## GOAL OF THE EXERCISE
Repeat the data in full. No line may differ from the original.

## INPUT DATA

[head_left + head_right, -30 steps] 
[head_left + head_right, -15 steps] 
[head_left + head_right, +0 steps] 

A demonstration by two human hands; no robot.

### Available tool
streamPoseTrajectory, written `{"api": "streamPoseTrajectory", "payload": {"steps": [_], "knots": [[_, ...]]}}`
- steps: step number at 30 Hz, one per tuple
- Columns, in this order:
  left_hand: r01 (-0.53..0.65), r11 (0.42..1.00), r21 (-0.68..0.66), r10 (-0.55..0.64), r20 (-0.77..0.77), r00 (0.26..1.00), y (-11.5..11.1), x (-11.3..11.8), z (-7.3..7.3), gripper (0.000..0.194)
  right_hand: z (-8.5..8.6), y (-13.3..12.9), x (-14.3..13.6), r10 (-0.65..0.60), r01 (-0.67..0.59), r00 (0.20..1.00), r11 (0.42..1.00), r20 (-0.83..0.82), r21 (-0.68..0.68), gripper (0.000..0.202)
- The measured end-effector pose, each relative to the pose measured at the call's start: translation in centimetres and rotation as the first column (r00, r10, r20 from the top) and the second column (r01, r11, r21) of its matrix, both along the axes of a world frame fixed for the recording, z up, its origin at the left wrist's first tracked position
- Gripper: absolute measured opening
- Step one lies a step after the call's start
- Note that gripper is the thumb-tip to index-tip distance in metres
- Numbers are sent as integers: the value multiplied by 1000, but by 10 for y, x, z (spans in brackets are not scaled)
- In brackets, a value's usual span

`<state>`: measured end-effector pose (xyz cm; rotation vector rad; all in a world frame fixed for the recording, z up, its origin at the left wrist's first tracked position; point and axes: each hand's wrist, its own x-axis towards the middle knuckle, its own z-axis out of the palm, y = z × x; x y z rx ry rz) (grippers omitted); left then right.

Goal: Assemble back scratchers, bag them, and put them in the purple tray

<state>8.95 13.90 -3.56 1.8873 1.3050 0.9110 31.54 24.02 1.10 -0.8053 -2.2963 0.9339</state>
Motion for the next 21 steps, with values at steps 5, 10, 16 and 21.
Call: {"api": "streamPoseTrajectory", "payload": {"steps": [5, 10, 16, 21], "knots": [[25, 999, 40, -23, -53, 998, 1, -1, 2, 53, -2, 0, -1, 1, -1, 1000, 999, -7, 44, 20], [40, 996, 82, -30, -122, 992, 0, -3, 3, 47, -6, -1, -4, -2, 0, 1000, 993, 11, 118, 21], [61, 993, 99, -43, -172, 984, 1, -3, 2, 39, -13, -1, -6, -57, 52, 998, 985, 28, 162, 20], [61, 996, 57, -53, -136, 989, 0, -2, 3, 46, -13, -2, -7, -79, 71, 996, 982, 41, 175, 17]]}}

## RESULT FOR THIS TASK
[head_left + head_right, -30 steps] 
[head_left + head_right, -15 steps] 
[head_left + head_right, +0 steps] 

A demonstration by two human hands; no robot.

### Available tool
streamPoseTrajectory, written `{"api": "streamPoseTrajectory", "payload": {"steps": [_], "knots": [[_, ...]]}}`
- steps: step number at 30 Hz, one per tuple
- Columns, in this order:
  left_hand: r01 (-0.53..0.65), r11 (0.42..1.00), r21 (-0.68..0.66), r10 (-0.55..0.64), r20 (-0.77..0.77), r00 (0.26..1.00), y (-11.5..11.1), x (-11.3..11.8), z (-7.3..7.3), gripper (0.000..0.194)
  right_hand: z (-8.5..8.6), y (-13.3..12.9), x (-14.3..13.6), r10 (-0.65..0.60), r01 (-0.67..0.59), r00 (0.20..1.00), r11 (0.42..1.00), r20 (-0.83..0.82), r21 (-0.68..0.68), gripper (0.000..0.202)
- The measured end-effector pose, each relative to the pose measured at the call's start: translation in centimetres and rotation as the first column (r00, r10, r20 from the top) and the second column (r01, r11, r21) of its matrix, both along the axes of a world frame fixed for the recording, z up, its origin at the left wrist's first tracked position
- Gripper: absolute measured opening
- Step one lies a step after the call's start
- Note that gripper is the thumb-tip to index-tip distance in metres
- Numbers are sent as integers: the value multiplied by 1000, but by 10 for y, x, z (spans in brackets are not scaled)
- In brackets, a value's usual span

`<state>`: measured end-effector pose (xyz cm; rotation vector rad; all in a world frame fixed for the recording, z up, its origin at the left wrist's first tracked position; point and axes: each hand's wrist, its own x-axis towards the middle knuckle, its own z-axis out of the palm, y = z × x; x y z rx ry rz) (grippers omitted); left then right.

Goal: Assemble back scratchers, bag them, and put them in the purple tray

<state>8.95 13.90 -3.56 1.8873 1.3050 0.9110 31.54 24.02 1.10 -0.8053 -2.2963 0.9339</state>
Motion for the next 21 steps, with values at steps 5, 10, 16 and 21.
Call: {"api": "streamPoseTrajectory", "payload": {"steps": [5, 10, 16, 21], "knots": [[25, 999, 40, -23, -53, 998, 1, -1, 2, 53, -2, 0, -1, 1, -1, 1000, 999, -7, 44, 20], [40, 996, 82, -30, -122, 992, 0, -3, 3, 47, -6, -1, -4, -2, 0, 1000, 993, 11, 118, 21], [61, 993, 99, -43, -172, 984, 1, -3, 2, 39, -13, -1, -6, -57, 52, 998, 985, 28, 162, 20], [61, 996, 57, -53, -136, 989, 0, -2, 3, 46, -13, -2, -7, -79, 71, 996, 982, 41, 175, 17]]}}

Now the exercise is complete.